You can manually do the redirects, adapting the headers/options on each request, but it’s kinda busywork that follow_redirect: true
hopes to avoid unless you happen upon a case like this.
Here’s some code I came up with once upon a time to deal with a similar scenario where specific insight was needed to know info about the hops involved in the redirect.
A couple things to point out:
- You need to build in a safety valve, i.e. a maximum number of redirects, otherwise you could end up in an endless redirect.
- The redirect targets need to be qualified, e.g. by prepending the full hostname, so this recursive process keeps a little bit if state.
Here’s my code – put together into a single module. Hopefully this is useful to you: you can see where you could manipulate the options between successive requests.
defmodule RecursiveClient do
@moduledoc """
This module augments the functionality available in another HTTP client (e.g.
`HTTPoison`) so we can know more about requests that _redirect_. Specifically,
we want to know the final URL where a series of redirects landed.
Whereas `HTTPoison` only discloses the originally requested URL (when `:follow_redirect`
is true), this module keeps track of *both* the originally requested URL and the
the ultimate URL that finally yielded a successful response.
Note: only `:get` requests are currently supported.
"""
use HTTPoison.Base
import HTTPClients
alias HTTPoison.Response
@default_client HTTPoison
@hard_limit_max_redirects 10
@custom_response_header "X-Original-Request-URL"
@doc """
See `RecursiveClient.get/3`
"""
@impl true
def get(url), do: get(url, [], [])
@doc """
See `RecursiveClient.get/3`
"""
@impl true
def get(url, headers), do: get(url, headers, [])
@doc """
Recursively makes a GET request to the given `url` following any redirects up to
`max_redirect` times while keeping track of the URL that initiated the sequence
of requests as well as the URL that eventually yielded content.
## Options
- `:client` an HTTP client module implementing the `HTTPoison.Base`
callbacks. Default: `#{@default_client}`
- `:max_redirect` non-negative integer providing a hard-stop on the number
of redirects this will follow. Default `#{@hard_limit_max_redirects}`
## Examples
iex> RecursiveClient.get("https://blog.ahrefs.com", [], client: HTTPoison, max_redirect: 3)
{:ok, %HTTPoison.Response{
body: _,
headers: [{"#{@custom_response_header}", "https://blog.ahrefs.com"} | _],
request: _,
request_url: "https://ahrefs.com/blog/",
status_code: 200
}}
iex> {:ok, response} = RecursiveClient.get("https://blog.ahrefs.com")
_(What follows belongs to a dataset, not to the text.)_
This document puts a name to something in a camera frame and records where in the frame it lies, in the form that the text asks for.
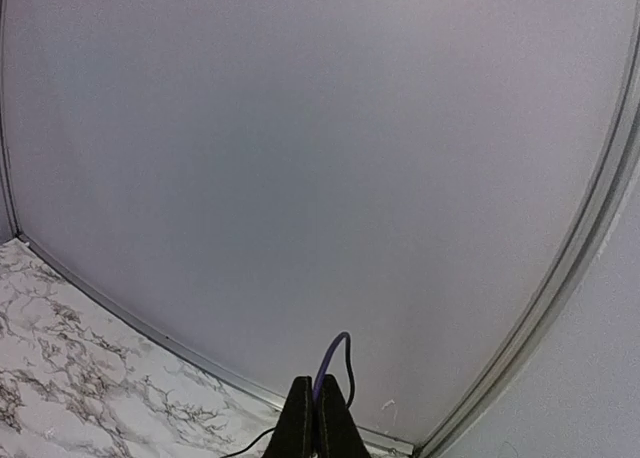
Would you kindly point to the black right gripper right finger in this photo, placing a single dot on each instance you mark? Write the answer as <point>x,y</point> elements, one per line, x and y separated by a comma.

iex> RecursiveClient.requested_resolved(response)
{:ok, "https://blog.ahrefs.com", "https://ahrefs.com/blog/"}
"""
@impl true
def get(url, headers, options) do
{http_client, options} = Keyword.pop(options, :client, @default_client)
{max_redirect, options} = Keyword.pop(options, :max_redirect, @hard_limit_max_redirects)
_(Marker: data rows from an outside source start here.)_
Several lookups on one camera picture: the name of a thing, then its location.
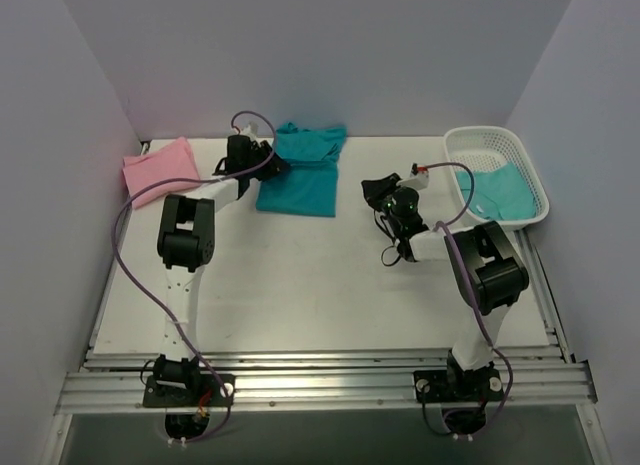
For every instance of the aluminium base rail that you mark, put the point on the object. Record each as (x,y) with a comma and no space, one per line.
(328,381)

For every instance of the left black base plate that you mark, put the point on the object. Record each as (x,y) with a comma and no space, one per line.
(208,394)

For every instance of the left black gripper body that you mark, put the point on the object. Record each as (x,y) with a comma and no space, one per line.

options = Keyword.put(options, :follow_redirect, false)
case make_recursive_request({http_client, :get, [url, headers, options]}, max_redirect, 1) do
{:ok, response} -> {:ok, append_custom_response_header(url, response)}
{:error, _error} -> {:error, %HTTPoison.Error{id: url, reason: :ehostunreach}}
end
end
defp make_recursive_request(_, max_redirect, n_redirect)
when n_redirect > max_redirect do
{:error, "Too many redirects"}
end
# The first of the args is assumed to be the URL to request.
# We shift it off because we may need to replace it with a new URL
defp make_recursive_request(
{client, function, [url | other_args] = args},
max_redirect,
n_redirect
) do
case is_valid_url?(url) do
true ->
client
|> make_request(function, args)
|> handle_response(fn new_request_url ->
make_recursive_request(
{client, function, [new_request_url | other_args]},
max_redirect,
n_redirect + 1
)
end)
false ->
{:error, "Invalid url: #{inspect(url)}"}
end
end
defp handle_response(
{:error, %Response{status_code: status_code} = response},
redirect_callback
)
when status_code >= 300 and status_code <= 399 do
case target_url(response) do
{:ok, new_request_url} ->
redirect_callback.(new_request_url)
# Couldn't determine the new request URL
{:error, error} ->
{:error, error}
end
end
defp handle_response(response, _), do: response
# Adds a custom response header to the Response: we stash the info
# there so it is in a place that is compatible with the defined behaviour.
defp append_custom_response_header(original_url, %Response{headers: headers} = response) do
Map.put(response, :headers, [{@custom_response_header, original_url}] ++ headers)
end
@doc """
Takes in a URL and determines if URL is valid or invalid.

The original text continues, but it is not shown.